What needs to be done >> Filter the listing below, please, and copy only the lines with the word "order".

== Data below ==

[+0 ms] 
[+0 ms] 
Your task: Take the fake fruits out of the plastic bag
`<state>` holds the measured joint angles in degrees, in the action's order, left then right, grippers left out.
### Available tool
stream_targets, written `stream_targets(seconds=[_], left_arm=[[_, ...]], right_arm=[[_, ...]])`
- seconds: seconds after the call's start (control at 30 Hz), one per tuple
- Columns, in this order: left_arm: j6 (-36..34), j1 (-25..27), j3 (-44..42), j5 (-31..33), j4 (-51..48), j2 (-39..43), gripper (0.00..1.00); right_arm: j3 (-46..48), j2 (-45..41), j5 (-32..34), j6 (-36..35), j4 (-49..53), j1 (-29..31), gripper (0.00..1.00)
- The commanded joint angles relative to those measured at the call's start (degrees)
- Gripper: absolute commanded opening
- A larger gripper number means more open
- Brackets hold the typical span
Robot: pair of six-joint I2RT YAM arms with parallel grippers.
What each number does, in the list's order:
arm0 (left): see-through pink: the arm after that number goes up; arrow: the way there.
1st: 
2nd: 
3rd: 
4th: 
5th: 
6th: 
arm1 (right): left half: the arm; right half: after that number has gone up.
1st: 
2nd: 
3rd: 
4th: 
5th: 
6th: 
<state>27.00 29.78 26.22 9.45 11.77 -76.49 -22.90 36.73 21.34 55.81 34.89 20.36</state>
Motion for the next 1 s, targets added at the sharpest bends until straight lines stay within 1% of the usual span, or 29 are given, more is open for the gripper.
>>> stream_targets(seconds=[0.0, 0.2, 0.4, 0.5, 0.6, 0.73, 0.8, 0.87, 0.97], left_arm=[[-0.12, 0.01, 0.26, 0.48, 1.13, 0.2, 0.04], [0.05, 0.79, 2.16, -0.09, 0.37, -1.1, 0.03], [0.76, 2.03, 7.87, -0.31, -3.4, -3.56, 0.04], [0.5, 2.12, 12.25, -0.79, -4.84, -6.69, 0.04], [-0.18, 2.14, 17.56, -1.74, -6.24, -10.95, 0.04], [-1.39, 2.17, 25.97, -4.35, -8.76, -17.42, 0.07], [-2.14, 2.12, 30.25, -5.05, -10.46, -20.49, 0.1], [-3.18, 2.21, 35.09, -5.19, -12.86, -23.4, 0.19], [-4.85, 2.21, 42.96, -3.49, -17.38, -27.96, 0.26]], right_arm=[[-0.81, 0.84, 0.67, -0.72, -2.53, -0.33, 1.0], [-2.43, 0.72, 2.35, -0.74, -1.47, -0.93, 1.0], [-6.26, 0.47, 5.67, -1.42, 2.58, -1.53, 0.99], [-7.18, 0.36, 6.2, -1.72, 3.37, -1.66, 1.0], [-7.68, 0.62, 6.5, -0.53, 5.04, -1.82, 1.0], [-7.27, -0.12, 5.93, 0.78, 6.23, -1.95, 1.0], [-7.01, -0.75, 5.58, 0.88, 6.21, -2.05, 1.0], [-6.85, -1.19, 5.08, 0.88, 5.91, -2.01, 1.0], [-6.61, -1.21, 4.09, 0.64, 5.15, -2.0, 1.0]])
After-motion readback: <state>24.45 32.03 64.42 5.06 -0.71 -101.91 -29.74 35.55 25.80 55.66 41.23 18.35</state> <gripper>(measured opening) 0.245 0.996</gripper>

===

Answer below >>
`<state>` holds the measured joint angles in degrees, in the action's order, left then right, grippers left out.
- Columns, in this order: left_arm: j6 (-36..34), j1 (-25..27), j3 (-44..42), j5 (-31..33), j4 (-51..48), j2 (-39..43), gripper (0.00..1.00); right_arm: j3 (-46..48), j2 (-45..41), j5 (-32..34), j6 (-36..35), j4 (-49..53), j1 (-29..31), gripper (0.00..1.00)
What each number does, in the list's order:

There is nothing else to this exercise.